[Start of Attachment]

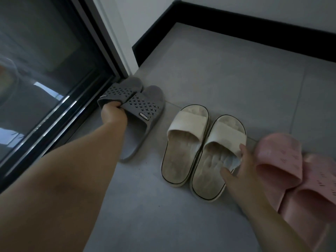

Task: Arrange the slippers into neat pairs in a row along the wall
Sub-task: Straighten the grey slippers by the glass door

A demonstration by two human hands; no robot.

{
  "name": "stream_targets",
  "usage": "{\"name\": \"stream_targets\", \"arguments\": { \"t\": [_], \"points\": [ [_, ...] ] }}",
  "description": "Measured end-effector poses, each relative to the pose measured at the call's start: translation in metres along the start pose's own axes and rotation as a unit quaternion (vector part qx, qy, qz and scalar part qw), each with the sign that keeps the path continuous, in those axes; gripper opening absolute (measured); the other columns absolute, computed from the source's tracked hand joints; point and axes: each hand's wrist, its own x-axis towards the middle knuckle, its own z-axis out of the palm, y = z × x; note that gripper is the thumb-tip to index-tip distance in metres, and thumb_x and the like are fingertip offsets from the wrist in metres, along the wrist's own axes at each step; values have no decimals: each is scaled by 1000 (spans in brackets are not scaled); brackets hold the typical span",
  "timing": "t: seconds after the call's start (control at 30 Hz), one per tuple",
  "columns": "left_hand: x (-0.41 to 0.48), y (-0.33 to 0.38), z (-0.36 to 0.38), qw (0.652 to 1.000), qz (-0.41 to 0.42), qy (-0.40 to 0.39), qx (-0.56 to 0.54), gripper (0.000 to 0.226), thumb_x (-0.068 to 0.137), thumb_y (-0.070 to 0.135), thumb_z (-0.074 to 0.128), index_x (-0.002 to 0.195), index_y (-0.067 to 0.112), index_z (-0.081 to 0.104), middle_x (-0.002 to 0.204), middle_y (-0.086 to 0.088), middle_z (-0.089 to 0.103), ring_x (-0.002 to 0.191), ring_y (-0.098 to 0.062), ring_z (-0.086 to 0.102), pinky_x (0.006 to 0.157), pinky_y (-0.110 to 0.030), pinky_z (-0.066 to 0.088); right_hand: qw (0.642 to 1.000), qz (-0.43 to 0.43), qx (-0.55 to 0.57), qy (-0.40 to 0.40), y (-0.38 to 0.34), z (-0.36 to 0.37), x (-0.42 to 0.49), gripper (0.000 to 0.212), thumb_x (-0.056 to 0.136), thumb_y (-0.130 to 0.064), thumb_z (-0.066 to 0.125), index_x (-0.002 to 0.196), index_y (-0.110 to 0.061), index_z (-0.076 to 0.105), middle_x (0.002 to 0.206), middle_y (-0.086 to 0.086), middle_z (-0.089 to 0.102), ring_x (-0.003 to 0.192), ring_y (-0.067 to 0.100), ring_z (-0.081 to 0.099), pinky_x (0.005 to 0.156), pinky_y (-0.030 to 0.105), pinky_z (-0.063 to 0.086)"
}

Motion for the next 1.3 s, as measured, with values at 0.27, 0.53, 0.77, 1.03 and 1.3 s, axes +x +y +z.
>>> {"name": "stream_targets", "arguments": {
  "t": [0.27, 0.53, 0.77, 1.03, 1.3],
  "points": [
    [6, -6, -3, 999, 11, 40, -4, 41, 90, 4, 38, 125, 10, 58, 132, -11, 57, 122, -26, 51, 87, -16, 27, 1000, -10, -12, -25, 6, 0, -2, 81, 84, -5, 59, 148, -15, 11, 157, 2, 15, 144, 14, 14, 107, 19, 13],
    [3, -22, 1, 999, 19, 38, -9, 22, 85, 3, 51, 103, 15, 52, 111, -6, 51, 98, -19, 52, 88, -26, 45, 1000, -14, -18, -8, 7, 1, -1, 81, 84, -7, 58, 148, -15, 10, 157, 3, 16, 144, 15, 15, 106, 19, 12],
    [3, -3, 12, 999, 33, 28, 11, 31, 86, 8, 54, 116, 3, 59, 118, -16, 62, 113, -30, 57, 96, -33, 44, 999, -12, -2, -30, 9, -4, -3, 80, 86, -10, 57, 149, -18, 9, 157, -1, 13, 143, 12, 15, 107, 20, 14],
    [6, -6, 20, 995, -44, 72, -44, 30, 85, 2, 44, 59, 16, 47, 69, -3, 50, 83, -17, 45, 75, -25, 34, 999, -14, 7, -33, 11, -8, -4, 80, 86, -13, 59, 148, -17, 10, 157, -2, 15, 143, 11, 17, 109, 22, 16],
    [4, -10, 14, 996, -15, 82, -18, 28, 86, 2, 40, 102, -2, 62, 95, -7, 53, 91, -17, 47, 81, -24, 36, 999, -14, 18, -44, 17, -12, -4, 80, 86, -10, 59, 148, -21, 10, 156, -3, 17, 142, 12, 21, 117, 34, 20]
  ]
}}
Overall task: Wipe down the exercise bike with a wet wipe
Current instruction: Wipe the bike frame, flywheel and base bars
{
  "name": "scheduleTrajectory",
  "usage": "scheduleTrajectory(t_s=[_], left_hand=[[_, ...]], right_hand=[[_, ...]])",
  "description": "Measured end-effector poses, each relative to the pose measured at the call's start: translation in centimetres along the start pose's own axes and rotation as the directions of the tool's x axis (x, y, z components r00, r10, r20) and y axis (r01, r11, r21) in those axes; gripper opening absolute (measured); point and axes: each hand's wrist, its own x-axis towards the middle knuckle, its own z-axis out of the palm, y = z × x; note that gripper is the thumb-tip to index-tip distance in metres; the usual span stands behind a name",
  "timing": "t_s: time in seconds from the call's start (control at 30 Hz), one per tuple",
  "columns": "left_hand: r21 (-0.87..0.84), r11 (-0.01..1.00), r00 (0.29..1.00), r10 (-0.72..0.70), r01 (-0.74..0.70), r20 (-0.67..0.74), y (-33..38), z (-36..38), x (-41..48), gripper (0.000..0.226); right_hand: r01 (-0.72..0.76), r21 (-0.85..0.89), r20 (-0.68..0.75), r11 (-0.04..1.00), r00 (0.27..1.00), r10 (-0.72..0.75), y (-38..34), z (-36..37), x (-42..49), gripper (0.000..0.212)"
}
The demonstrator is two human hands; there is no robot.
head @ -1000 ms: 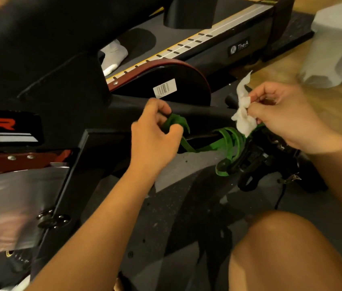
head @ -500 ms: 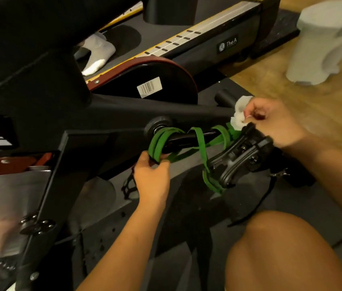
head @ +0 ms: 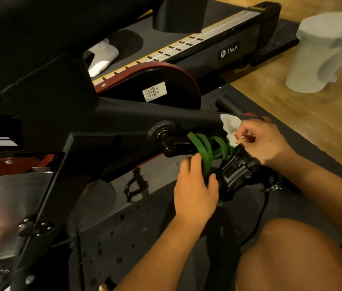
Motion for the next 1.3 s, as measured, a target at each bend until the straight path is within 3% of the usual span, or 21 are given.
scheduleTrajectory(t_s=[0.1,0.17,0.23,0.33,0.5,0.57,0.67,0.73,0.8,0.87,0.9,1.0,1.1,1.2,1.3], left_hand=[[-0.186,0.983,0.974,-0.044,0.002,-0.222,-1.3,-0.3,0.1,0.044],[-0.179,0.98,0.984,0.051,-0.082,-0.173,-0.9,-0.3,0.3,0.042],[-0.09,0.984,0.988,0.153,-0.151,0.013,-0.4,0.6,0.4,0.046],[-0.109,0.992,0.978,0.081,-0.061,0.192,-1.2,1.7,0.2,0.049],[-0.081,0.996,0.987,-0.026,0.04,0.161,-4.4,1.4,-1.3,0.039],[-0.151,0.979,0.989,-0.129,0.139,0.075,-5.3,1.1,-1.3,0.036],[-0.345,0.892,0.954,-0.295,0.293,0.047,-5.5,0.2,-0.1,0.036],[-0.436,0.829,0.937,-0.306,0.35,0.17,-5.2,-0.2,0.8,0.033],[-0.431,0.81,0.91,-0.288,0.398,0.299,-5.1,0.0,1.5,0.023],[-0.321,0.858,0.879,-0.263,0.402,0.398,-5.3,0.7,1.5,0.026],[-0.294,0.871,0.874,-0.255,0.393,0.413,-5.6,1.1,1.2,0.034],[-0.375,0.821,0.887,-0.308,0.431,0.345,-6.4,1.2,0.7,0.042],[-0.386,0.8,0.88,-0.352,0.46,0.318,-7.2,0.6,0.7,0.054],[-0.313,0.844,0.887,-0.345,0.436,0.308,-7.4,0.6,0.7,0.057],[-0.261,0.87,0.895,-0.347,0.419,0.281,-7.5,0.6,0.5,0.051]], right_hand=[[-0.059,0.1,0.028,0.993,0.998,0.056,0.8,0.5,-0.4,0.026],[-0.073,0.139,0.057,0.988,0.996,0.066,1.1,1.0,-0.7,0.029],[-0.066,0.154,0.075,0.986,0.996,0.054,1.2,1.6,-1.1,0.033],[-0.036,0.146,0.094,0.989,0.995,0.022,1.1,2.5,-1.6,0.041],[-0.147,0.074,0.158,0.986,0.978,0.134,0.8,3.8,-1.5,0.026],[-0.159,0.236,0.163,0.959,0.979,0.122,-1.1,3.2,-0.7,0.023],[-0.009,0.418,0.161,0.908,0.985,-0.064,-5.9,3.1,1.1,0.018],[0.03,0.336,0.313,0.941,0.939,-0.141,-7.2,4.5,1.6,0.032],[0.015,0.066,0.474,0.998,0.879,-0.045,-6.3,6.1,1.3,0.04],[0.008,-0.154,0.53,0.988,0.844,0.076,-5.5,6.6,1.0,0.039],[-0.003,-0.14,0.507,0.99,0.858,0.075,-5.7,6.3,1.2,0.035],[-0.035,0.216,0.35,0.976,0.936,-0.044,-8.0,5.3,2.5,0.032],[-0.061,0.454,0.331,0.889,0.938,-0.105,-9.4,5.3,2.2,0.037],[-0.035,0.342,0.353,0.939,0.931,-0.094,-9.7,4.6,2.6,0.045],[0.072,-0.015,0.419,0.997,0.906,-0.059,-9.2,4.7,2.5,0.044]])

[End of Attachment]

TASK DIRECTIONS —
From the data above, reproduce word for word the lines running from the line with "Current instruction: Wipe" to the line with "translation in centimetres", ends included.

FINISHED EXERCISE —
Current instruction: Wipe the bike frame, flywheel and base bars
{
  "name": "scheduleTrajectory",
  "usage": "scheduleTrajectory(t_s=[_], left_hand=[[_, ...]], right_hand=[[_, ...]])",
  "description": "Measured end-effector poses, each relative to the pose measured at the call's start: translation in centimetres along the start pose's own axes and rotation as the directions of the tool's x axis (x, y, z components r00, r10, r20) and y axis (r01, r11, r21) in those axes; gripper opening absolute (measured); point and axes: each hand's wrist, its own x-axis towards the middle knuckle, its own z-axis out of the palm, y = z × x; note that gripper is the thumb-tip to index-tip distance in metres; the usual span stands behind a name",

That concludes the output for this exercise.